> _REQUIRED ACTION_
Look through the material below for "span". Copy every line that contains it.

> _INFORMATION SUPPLIED_

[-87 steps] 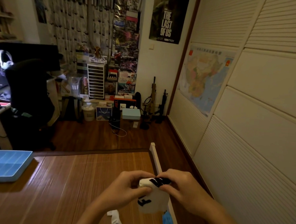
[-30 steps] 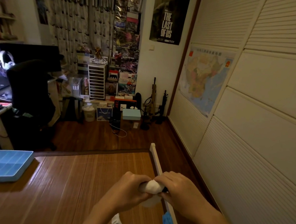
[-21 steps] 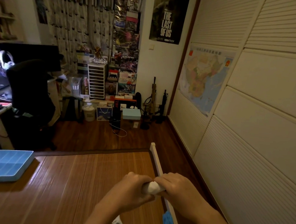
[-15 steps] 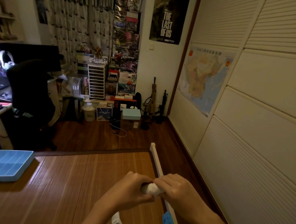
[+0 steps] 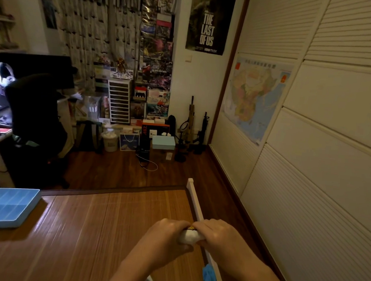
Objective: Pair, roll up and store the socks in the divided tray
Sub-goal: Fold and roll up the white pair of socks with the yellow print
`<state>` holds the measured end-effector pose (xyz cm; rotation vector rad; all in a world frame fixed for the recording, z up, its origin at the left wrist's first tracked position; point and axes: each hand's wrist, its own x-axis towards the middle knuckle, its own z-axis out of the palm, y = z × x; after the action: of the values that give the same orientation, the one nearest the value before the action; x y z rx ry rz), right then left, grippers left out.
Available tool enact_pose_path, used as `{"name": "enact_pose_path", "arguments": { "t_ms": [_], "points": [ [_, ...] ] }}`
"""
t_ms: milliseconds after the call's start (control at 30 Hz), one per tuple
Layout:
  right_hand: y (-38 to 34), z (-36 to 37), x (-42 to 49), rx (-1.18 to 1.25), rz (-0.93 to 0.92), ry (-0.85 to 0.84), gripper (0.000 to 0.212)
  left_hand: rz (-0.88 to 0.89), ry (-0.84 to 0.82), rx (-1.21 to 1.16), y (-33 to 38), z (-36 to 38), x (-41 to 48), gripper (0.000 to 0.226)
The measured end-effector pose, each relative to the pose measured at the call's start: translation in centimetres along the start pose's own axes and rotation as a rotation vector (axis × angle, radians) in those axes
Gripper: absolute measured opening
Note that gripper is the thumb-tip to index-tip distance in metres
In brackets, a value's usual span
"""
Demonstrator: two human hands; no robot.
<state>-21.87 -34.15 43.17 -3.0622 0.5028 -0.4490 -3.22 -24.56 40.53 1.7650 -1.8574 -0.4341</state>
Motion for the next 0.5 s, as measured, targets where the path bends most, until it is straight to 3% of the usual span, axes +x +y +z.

> _RESULT_
In brackets, a value's usual span
Motion for the next 0.5 s, as measured, targets where the path bends most, until it is straight to 3% of the usual span, axes +x +y +z.

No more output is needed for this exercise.